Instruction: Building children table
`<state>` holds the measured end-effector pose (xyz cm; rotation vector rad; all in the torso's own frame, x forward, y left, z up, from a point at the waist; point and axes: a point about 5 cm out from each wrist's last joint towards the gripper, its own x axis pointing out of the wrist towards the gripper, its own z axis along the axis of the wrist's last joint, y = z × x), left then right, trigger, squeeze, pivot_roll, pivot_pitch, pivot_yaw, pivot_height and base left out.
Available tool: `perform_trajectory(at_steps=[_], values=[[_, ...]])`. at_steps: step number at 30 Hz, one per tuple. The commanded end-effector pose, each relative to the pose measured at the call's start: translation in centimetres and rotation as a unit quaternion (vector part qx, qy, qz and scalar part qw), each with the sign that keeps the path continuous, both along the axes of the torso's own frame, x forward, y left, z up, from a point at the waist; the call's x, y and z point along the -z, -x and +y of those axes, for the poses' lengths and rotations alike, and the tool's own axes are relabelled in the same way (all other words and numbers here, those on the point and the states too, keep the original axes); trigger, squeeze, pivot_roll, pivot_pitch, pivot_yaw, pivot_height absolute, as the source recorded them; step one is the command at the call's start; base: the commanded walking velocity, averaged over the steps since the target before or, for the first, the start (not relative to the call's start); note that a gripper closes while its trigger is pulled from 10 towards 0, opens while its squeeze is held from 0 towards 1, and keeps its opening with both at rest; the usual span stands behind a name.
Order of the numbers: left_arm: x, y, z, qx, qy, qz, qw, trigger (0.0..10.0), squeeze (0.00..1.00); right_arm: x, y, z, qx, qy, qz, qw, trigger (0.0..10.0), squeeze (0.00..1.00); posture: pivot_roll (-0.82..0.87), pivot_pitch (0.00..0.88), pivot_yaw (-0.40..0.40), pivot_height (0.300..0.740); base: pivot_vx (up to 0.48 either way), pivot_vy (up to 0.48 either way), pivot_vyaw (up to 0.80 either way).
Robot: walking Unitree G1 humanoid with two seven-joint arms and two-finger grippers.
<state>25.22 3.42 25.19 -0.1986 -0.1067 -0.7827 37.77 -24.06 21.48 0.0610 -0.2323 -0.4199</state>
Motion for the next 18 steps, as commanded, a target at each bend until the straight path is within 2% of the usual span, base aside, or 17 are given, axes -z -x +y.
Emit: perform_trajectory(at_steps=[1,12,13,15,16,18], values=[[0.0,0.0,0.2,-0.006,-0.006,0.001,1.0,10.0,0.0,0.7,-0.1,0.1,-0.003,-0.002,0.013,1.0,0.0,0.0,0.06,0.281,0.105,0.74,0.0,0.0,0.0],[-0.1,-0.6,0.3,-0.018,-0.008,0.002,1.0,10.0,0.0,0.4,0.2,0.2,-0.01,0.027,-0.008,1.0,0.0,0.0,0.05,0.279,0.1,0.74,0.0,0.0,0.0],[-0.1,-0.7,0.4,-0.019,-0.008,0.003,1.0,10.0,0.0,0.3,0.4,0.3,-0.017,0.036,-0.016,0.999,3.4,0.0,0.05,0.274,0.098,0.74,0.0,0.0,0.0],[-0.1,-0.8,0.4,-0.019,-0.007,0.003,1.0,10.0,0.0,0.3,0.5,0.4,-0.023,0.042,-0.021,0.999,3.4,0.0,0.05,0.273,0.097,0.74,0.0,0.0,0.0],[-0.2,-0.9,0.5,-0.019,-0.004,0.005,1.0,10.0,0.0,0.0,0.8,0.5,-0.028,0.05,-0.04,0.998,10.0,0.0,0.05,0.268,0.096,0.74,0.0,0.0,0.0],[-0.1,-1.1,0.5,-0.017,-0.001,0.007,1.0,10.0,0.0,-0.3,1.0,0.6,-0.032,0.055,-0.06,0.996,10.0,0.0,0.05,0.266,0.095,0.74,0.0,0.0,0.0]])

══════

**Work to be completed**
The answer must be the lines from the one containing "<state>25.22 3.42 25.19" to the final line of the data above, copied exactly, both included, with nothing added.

**Task solution**
<state>25.22 3.42 25.19 -0.1986 -0.1067 -0.7827 37.77 -24.06 21.48 0.0610 -0.2323 -0.4199</state>
Motion for the next 18 steps, as commanded, a target at each bend until the straight path is within 2% of the usual span, base aside, or 17 are given, axes -z -x +y.
Emit: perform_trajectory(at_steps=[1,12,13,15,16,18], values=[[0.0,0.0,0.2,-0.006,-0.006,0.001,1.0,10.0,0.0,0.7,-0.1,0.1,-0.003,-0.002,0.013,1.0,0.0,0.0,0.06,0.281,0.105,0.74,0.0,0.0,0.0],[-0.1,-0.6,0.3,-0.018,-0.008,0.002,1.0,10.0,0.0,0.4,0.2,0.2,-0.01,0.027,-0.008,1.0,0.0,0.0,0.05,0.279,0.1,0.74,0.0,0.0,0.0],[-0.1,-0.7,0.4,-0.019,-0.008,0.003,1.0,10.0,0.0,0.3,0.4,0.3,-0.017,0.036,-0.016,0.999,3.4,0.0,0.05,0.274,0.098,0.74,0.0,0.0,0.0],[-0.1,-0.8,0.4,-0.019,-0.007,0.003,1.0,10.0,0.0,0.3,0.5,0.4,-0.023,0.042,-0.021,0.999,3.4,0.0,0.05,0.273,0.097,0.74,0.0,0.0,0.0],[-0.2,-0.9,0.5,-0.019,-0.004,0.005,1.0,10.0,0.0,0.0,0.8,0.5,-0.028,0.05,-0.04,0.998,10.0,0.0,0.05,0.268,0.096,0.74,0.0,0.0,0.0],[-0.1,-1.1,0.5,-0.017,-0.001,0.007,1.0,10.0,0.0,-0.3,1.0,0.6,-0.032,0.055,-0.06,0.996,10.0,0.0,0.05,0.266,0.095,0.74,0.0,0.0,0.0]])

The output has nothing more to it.